• [WORK ITEM]: Give the data below again exactly as it stands. Omit the pictures.

+++

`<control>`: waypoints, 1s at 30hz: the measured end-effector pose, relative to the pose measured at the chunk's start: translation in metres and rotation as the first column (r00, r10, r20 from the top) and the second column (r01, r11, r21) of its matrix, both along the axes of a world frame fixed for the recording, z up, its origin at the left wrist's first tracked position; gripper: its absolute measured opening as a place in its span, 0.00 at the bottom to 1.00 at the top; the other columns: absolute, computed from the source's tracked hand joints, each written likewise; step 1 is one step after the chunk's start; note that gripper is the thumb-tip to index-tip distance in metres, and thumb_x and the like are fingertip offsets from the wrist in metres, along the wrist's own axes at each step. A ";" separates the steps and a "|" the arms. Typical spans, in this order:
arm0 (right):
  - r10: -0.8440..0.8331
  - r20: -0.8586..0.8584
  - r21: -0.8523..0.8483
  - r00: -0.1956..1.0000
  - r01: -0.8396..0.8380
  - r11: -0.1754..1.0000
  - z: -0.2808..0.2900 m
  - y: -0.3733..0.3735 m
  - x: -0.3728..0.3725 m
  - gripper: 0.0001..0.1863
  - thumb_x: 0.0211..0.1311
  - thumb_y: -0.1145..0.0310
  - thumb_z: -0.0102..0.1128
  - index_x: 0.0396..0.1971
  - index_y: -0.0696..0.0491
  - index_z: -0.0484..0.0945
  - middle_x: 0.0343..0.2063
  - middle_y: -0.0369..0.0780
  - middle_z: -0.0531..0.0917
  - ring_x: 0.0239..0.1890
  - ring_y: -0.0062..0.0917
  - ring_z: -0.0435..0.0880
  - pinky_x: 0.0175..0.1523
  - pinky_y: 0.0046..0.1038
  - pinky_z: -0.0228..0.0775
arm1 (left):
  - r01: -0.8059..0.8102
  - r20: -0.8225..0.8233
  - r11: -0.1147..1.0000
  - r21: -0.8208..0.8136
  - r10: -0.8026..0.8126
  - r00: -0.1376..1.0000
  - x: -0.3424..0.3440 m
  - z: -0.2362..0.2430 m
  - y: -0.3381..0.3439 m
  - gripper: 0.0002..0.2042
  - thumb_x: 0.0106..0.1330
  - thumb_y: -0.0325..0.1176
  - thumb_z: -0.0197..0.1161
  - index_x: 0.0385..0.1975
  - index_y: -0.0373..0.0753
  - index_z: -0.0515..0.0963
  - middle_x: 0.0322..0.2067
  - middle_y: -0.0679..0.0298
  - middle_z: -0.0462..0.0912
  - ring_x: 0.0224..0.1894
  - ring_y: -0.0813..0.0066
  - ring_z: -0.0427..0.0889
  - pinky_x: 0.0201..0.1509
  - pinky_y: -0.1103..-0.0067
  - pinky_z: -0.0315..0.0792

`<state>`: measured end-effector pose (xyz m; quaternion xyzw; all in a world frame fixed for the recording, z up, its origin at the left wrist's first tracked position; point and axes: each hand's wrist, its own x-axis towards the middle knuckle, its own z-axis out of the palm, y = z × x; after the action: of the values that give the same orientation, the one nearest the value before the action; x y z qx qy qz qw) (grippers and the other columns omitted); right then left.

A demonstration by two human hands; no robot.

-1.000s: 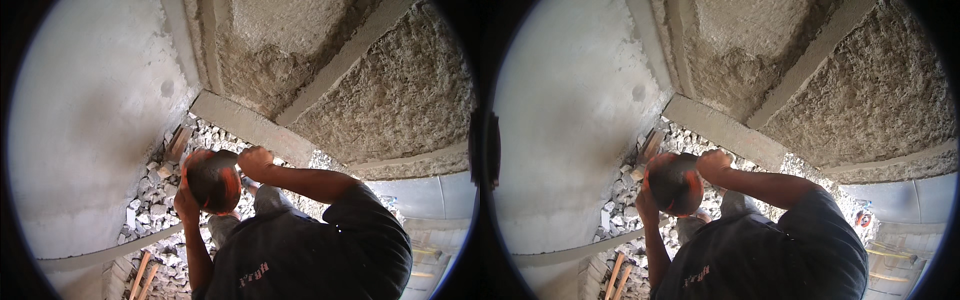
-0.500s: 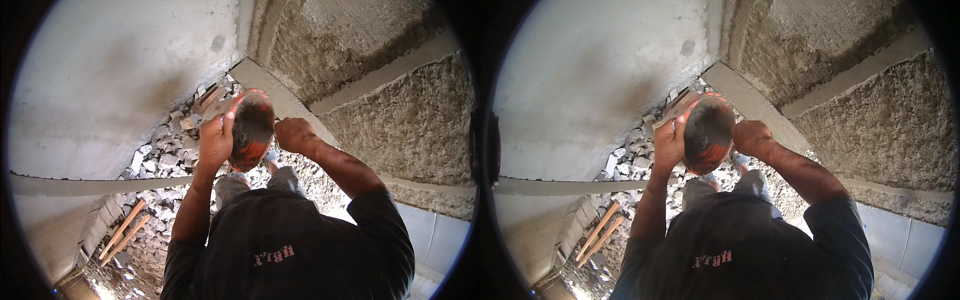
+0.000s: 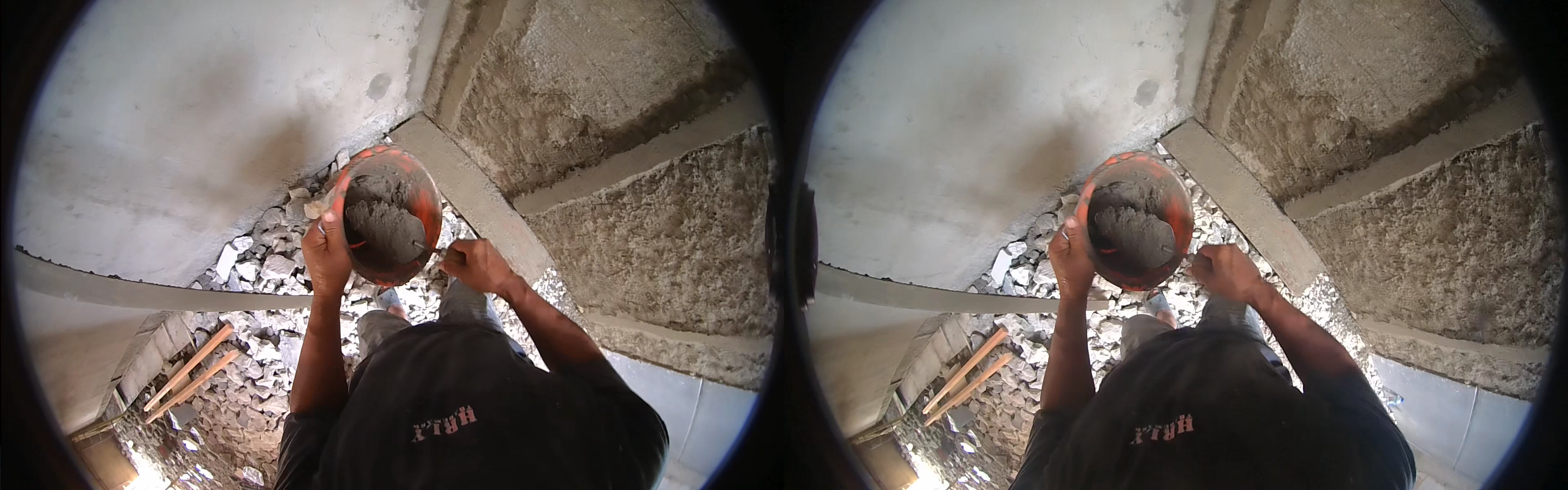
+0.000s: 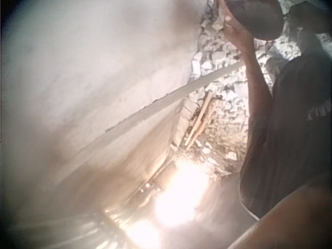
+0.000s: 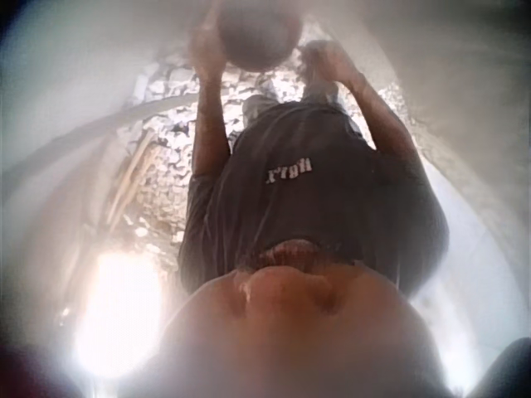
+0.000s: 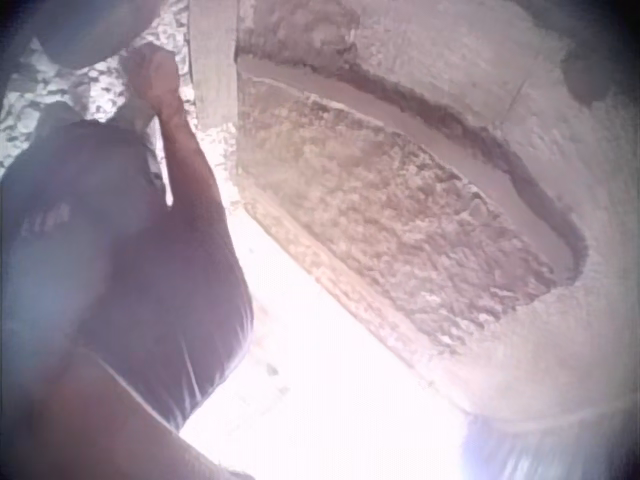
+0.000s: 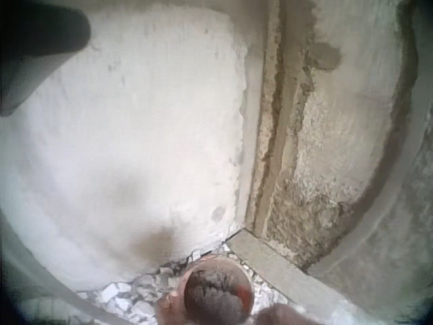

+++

• [PROBLEM SOLUTION]:
`<control>`: waypoints, 1s at 30hz: the measured end-effector pose, relative to the pose measured at the chunk's start: translation in metres and rotation as the first column (r00, r10, r20 from the top) and the second column (r01, r11, r21) of its matrix, both along the axes of a world frame fixed for the recording, z up, its origin at the left wrist's first tracked position; gripper: its absolute measured opening as a place in its span, 0.00 at the bottom to 1.00 at the top; the other columns: absolute, computed from the source's tracked hand joints, each written likewise; step 1 is one step after the chunk's start; note that gripper is the thumb-tip to index-tip distance in metres, and thumb_x and the like are fingertip offsets from the wrist in metres, along the wrist's own axes at each step. A ";" separates the steps and a "|" the arms. Typical spans, in this order:
arm0 (right):
  - r10: -0.8440..0.8331
  - r20: -0.8586..0.8584
  - r21: -0.8523..0.8483
  - r00: -0.1956..1.0000
  - r01: -0.8396..0.8380
  - r11: -0.1754..1.0000
  - z: -0.2808..0.2900 m
  - y: -0.3733..0.3735 m
  - x: -0.3728..0.3725 m
  - gripper: 0.0001..0.1863
  - thumb_x: 0.0211..0.1311
  - thumb_y: -0.1145..0.0310
  - thumb_z: -0.0102..0.1128
  - index_x: 0.0396..0.1971
  - index_y: -0.0696..0.0491
  - index_z: -0.0484..0.0945
  - middle_x: 0.0343..0.2063
  - middle_y: -0.0369..0.0780
  - middle_z: -0.0531..0.0917
  - ring_x: 0.0239..0.1890
  - ring_y: -0.0062..0.0917
  - ring_z: -0.0435..0.0880
  - pinky_x: 0.0175..0.1523
  - pinky_y: 0.0046..0.1038
  - pinky_z: -0.0228..0.0775
arm1 (left):
  - r01: -0.8059..0.8102
  - r20: -0.8225..0.8233
  - r11: -0.1147..1.0000
  - r21: -0.8208..0.8136
  - r10: -0.8026..0.8126
  - r00: -0.1376..1.0000
  - x: -0.3424..0.3440 m
  - z: -0.2362..0.2430 m
  - y: -0.3381..0.3439 m
  - gripper: 0.0002..0.2042
  - thumb_x: 0.0106..0.1330
  - thumb_y: -0.0325..0.1176
  - thumb_z: -0.0197..0.1161
  - index_x: 0.0385..0.1975
  - index_y: -0.0373..0.0753
  - index_z: -0.0515..0.0963
  - middle_x: 0.0322..0.2067
  - middle_y: -0.0679..0.0298
  - middle_z: -0.0462..0.0912
  - ring_x: 0.0224..0.1894
  - ring_y: -0.0813..0.0066
  - ring_z: -0.0427..0.0889
  - pinky_x: 0.0201..0.1509
  - pinky_y: -0.1103..-0.0067
  - pinky_z: -0.0315..0.0792

`<state>`: measured end-effector pose (xyz m; quaternion xyzw; all in a world frame fixed for the recording, z up, its origin at the left wrist's first tracked position; point and axes: each hand's wrist, its own x-axis towards the middle knuckle, its own z-axis out of the palm, y = z × x; after the action: of the values that give the same orientation, the one nearest the value before the action; x y z qx qy qz qw) (grippers and the other columns omitted); right then left.

A demonstration by two human hands; no robot.

-1.000s: 
-0.500s: 
+0.000s: 
+0.000s: 
+0.000s: 
+0.000s: 
+0.000s: 

This answer has now been given in full.